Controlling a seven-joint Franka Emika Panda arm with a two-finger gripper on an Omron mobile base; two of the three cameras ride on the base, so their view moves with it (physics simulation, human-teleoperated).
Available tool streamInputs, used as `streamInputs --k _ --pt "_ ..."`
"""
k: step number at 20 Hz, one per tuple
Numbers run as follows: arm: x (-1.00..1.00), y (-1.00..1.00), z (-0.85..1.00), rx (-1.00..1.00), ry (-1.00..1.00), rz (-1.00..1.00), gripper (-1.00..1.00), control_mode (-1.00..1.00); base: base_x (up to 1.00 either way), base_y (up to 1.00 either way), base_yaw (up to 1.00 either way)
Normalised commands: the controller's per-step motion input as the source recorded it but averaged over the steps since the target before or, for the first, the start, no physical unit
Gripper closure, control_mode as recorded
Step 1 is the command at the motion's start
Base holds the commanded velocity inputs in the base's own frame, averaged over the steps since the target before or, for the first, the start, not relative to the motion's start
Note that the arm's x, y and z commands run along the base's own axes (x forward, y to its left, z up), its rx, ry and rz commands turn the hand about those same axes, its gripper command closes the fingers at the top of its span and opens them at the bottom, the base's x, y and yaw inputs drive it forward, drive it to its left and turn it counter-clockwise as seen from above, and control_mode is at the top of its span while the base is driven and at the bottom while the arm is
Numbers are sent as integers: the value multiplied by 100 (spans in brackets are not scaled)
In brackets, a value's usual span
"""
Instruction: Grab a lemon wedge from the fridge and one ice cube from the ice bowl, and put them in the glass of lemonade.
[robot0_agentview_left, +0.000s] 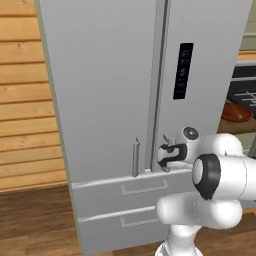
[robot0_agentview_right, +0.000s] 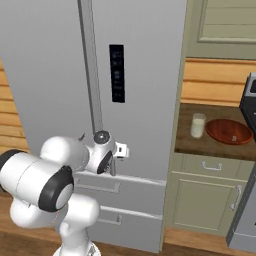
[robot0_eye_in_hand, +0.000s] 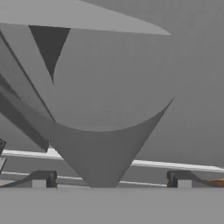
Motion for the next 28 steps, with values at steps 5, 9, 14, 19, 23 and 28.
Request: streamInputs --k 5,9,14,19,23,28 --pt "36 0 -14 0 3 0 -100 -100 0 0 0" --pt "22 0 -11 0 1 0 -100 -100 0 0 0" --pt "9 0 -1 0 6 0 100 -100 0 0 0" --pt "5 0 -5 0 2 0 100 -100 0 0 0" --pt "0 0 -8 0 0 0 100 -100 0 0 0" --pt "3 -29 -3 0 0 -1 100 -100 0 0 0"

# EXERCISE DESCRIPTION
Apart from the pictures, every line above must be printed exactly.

# OUTPUT OF THE TASK
Controlling a seven-joint Franka Emika Panda arm with a two-finger gripper on an Omron mobile base; two of the three cameras ride on the base, so their view moves with it (physics simulation, human-teleoperated).
Available tool streamInputs, used as `streamInputs --k _ --pt "_ ..."`
"""
k: step number at 20 Hz, one per tuple
Numbers run as follows: arm: x (-1.00..1.00), y (-1.00..1.00), z (-0.85..1.00), rx (-1.00..1.00), ry (-1.00..1.00), rz (-1.00..1.00), gripper (-1.00..1.00), control_mode (-1.00..1.00); base: base_x (up to 1.00 either way), base_y (up to 1.00 either way), base_yaw (up to 1.00 either way)
Normalised commands: the controller's per-step motion input as the source recorded it but averaged over the steps since the target before or, for the first, the start, no physical unit
Gripper closure, control_mode as recorded
Step 1 is the command at the motion's start
Base holds the commanded velocity inputs in the base's own frame, averaged over the steps since the target before or, for the first, the start, not relative to the motion's start
Note that the arm's x, y and z commands run along the base's own axes (x forward, y to its left, z up), its rx, ry and rz commands turn the hand about those same axes, its gripper command closes the fingers at the top of its span and opens them at the bottom, the base's x, y and yaw inputs drive it forward, drive it to its left and turn it counter-clockwise as seen from above, and control_mode is at the top of its span while the base is driven and at the bottom while the arm is
Numbers are sent as integers: the value multiplied by 100 (spans in brackets are not scaled)
In brackets, a value's usual span
"""
Instruction: Grab a lemon wedge from the fridge and one ice cube from the ice bowl, and put them in the glass of lemonade.
[robot0_agentview_left, +0.000s] 
[robot0_agentview_right, +0.000s] 
[robot0_eye_in_hand, +0.000s] 
Motion for the next 28 steps, with values at steps 5, 9, 14, 19, 23 and 28.
Request: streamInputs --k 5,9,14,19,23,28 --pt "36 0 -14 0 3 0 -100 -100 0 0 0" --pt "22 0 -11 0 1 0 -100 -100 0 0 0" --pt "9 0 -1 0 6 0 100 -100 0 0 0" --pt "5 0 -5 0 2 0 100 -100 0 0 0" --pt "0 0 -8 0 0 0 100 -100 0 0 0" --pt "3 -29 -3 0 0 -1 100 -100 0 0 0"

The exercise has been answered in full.